Is there any way that I can fix this myself? (Please tell me there is!)

Thanks.


----------



## rossva

*Re: Flashing Red Light on PS3 (Wont turn on!)*

Have not experienced this myself as my PS3 is only a couple of months old, but I believe a common cause is usually to do with the HDU. 

Only if you're 100% confident with doing this, then I'd suggest you try reseating the HDU inside, and replacing it if this doesn't help.


----------



## Redeye3323

*Re: Flashing Red Light on PS3 (Wont turn on!)*



Rockafeller said:


> I've had a 40 GB Ps3 since April of 2008.
> 
> At around June of 2009, the PS3 randomly failed to turn on one day. Every time I tried turning it on, you'd see the normal green light light up, but then you'd hear the beep noise, and it would flash red until you press the power button. The PS3 just failed to turn on.
> 
> I sent it in to Sony to get it fixed. It costed me $150, since my one year warranty had expired. They had it fixed and brought back to me in a couple of days. They gave me a new 90 day warranty.
> 
> It is now December 2009, past the 90 day warranty, and I'm getting the red light again. This time it happened while I was playing an online game. Everything was fine, then all of a sudden it turned off and started flashing red. I turned it back on and it lasted for about 3 minutes and then went back to flashing red. Now it *will not* turn on. (Continues with flashing red)
> 
> I've searched the internet for fixes on this, and I can't really find a straight answer. Some say that it's "dirty", so you need to clean it, other say it's "overheated" and there is no fix.
> 
> My mother says the problem is that I use the PS3 too much... I refuse to believe that. That would mean that every PS3 in the world has an expiry date?

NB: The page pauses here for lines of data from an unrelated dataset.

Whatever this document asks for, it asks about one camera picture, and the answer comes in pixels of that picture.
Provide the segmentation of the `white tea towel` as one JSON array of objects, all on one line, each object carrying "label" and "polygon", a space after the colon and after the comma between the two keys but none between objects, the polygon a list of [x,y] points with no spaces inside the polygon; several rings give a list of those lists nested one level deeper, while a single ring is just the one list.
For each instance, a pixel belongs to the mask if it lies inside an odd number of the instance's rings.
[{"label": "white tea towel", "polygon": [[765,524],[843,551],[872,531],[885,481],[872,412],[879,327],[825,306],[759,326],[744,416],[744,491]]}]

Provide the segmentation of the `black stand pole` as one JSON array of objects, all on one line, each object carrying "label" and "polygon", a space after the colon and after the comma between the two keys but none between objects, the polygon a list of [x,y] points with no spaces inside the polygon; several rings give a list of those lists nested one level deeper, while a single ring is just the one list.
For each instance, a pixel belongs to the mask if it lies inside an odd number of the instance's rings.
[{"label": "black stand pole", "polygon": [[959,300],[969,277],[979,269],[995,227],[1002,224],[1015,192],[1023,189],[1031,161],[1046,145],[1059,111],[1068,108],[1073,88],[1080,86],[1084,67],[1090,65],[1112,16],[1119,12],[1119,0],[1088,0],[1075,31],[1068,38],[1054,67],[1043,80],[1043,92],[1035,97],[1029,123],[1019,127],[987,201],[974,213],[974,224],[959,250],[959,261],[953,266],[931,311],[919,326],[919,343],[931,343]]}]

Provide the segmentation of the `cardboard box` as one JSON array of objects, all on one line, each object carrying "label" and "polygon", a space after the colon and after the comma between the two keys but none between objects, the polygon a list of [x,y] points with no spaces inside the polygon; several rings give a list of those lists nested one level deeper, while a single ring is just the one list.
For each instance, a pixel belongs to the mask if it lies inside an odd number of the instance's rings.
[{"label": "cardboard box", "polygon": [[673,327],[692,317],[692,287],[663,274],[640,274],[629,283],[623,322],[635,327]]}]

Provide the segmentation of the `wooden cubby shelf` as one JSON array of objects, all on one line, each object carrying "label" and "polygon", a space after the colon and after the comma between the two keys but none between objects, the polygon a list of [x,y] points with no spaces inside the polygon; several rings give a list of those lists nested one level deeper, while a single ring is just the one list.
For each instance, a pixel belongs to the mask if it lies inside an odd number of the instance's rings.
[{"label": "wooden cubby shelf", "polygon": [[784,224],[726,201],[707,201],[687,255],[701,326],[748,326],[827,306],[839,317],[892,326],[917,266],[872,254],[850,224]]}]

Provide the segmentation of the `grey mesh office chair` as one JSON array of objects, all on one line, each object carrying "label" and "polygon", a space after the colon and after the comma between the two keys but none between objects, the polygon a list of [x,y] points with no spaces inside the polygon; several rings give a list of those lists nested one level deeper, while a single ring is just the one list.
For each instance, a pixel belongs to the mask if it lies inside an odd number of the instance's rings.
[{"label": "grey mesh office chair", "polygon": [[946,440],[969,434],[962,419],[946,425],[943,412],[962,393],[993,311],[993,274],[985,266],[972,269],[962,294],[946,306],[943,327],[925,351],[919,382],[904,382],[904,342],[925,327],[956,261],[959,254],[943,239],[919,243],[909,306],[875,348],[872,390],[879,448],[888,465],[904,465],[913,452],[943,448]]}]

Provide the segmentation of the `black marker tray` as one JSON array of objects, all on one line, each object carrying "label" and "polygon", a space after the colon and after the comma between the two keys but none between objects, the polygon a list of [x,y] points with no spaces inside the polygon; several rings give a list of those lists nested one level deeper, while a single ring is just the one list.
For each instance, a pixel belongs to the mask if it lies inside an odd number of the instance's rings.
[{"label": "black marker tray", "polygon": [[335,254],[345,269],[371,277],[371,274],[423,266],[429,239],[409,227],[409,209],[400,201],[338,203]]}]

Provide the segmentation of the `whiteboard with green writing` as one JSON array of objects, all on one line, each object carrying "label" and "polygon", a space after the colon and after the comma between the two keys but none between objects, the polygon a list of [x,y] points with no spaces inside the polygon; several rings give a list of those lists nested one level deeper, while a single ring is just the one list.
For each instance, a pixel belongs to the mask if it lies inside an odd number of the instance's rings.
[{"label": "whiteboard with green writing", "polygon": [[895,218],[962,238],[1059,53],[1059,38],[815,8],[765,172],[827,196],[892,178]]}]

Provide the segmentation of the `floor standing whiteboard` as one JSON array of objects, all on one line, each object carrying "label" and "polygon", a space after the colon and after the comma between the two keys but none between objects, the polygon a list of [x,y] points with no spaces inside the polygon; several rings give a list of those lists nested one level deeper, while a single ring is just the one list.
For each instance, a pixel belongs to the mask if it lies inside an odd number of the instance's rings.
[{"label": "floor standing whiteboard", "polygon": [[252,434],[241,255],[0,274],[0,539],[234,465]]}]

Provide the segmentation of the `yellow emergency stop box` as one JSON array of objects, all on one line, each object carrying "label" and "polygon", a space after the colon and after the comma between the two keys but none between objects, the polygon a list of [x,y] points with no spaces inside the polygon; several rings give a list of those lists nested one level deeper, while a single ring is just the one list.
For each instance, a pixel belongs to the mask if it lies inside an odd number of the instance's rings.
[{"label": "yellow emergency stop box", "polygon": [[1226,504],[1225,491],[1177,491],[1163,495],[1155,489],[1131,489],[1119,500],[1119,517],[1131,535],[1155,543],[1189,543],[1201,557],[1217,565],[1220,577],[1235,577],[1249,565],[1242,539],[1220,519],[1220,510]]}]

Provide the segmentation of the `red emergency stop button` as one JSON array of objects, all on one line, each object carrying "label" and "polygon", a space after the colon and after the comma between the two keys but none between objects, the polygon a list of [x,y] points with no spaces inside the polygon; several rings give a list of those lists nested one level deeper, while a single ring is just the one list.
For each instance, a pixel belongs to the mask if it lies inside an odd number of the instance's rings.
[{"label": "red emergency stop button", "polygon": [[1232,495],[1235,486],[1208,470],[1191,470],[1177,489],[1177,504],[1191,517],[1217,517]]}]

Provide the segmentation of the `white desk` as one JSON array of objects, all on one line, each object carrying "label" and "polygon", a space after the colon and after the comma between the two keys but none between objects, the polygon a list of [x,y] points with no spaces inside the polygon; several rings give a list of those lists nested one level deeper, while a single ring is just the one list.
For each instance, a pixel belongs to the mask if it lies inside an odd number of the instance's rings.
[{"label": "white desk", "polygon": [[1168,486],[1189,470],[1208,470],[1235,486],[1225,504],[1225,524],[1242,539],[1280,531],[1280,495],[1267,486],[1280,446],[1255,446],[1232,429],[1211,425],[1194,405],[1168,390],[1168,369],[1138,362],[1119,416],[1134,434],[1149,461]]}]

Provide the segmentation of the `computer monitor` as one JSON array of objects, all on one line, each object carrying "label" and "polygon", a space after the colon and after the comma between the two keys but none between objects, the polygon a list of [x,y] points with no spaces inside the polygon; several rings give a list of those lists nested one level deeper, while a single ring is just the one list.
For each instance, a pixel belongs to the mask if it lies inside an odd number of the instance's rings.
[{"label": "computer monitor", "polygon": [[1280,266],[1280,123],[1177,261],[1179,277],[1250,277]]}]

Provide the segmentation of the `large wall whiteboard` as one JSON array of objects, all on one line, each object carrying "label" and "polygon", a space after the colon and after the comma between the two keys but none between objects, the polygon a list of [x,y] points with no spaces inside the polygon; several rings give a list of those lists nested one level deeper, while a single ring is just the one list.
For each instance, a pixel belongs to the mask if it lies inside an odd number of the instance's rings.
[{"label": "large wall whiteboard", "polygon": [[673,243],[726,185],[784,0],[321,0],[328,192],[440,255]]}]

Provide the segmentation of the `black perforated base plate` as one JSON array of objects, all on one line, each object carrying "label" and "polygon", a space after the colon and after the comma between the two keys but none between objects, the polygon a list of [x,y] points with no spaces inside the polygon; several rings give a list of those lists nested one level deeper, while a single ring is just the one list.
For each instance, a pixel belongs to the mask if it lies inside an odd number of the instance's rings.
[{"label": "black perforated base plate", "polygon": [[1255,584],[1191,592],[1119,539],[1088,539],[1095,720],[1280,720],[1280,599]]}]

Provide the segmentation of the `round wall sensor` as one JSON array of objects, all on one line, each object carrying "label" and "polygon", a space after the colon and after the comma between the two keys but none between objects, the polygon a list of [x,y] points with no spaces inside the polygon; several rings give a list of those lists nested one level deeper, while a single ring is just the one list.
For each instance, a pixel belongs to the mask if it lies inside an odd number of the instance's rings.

What a rip off.
> 
> Should I buy a brand new slim 160GB PS3?
> Should I buy an Xbox 360?
> Should I quit playing Video Games and sell all of my consoles?
> Should I get suckered in to paying $150 to Sony every six months?
> Is there any way that I can fix this myself? (Please tell me there is!)
> 
> Thanks.


I would say get an Xbox 360 but I'm probably a bit biased because I own a 360 (my dad owns a PS3 so I don't base my opinion on what I've heard...). The only thing that would probably stop you wanting to switch to a 360 is the fact you will need to buy new games for the 360...

If you are experienced with technology then try what the last post said but beware you could do more damage then good if your not careful e.g. electrostatic discharge can ruin components.


----------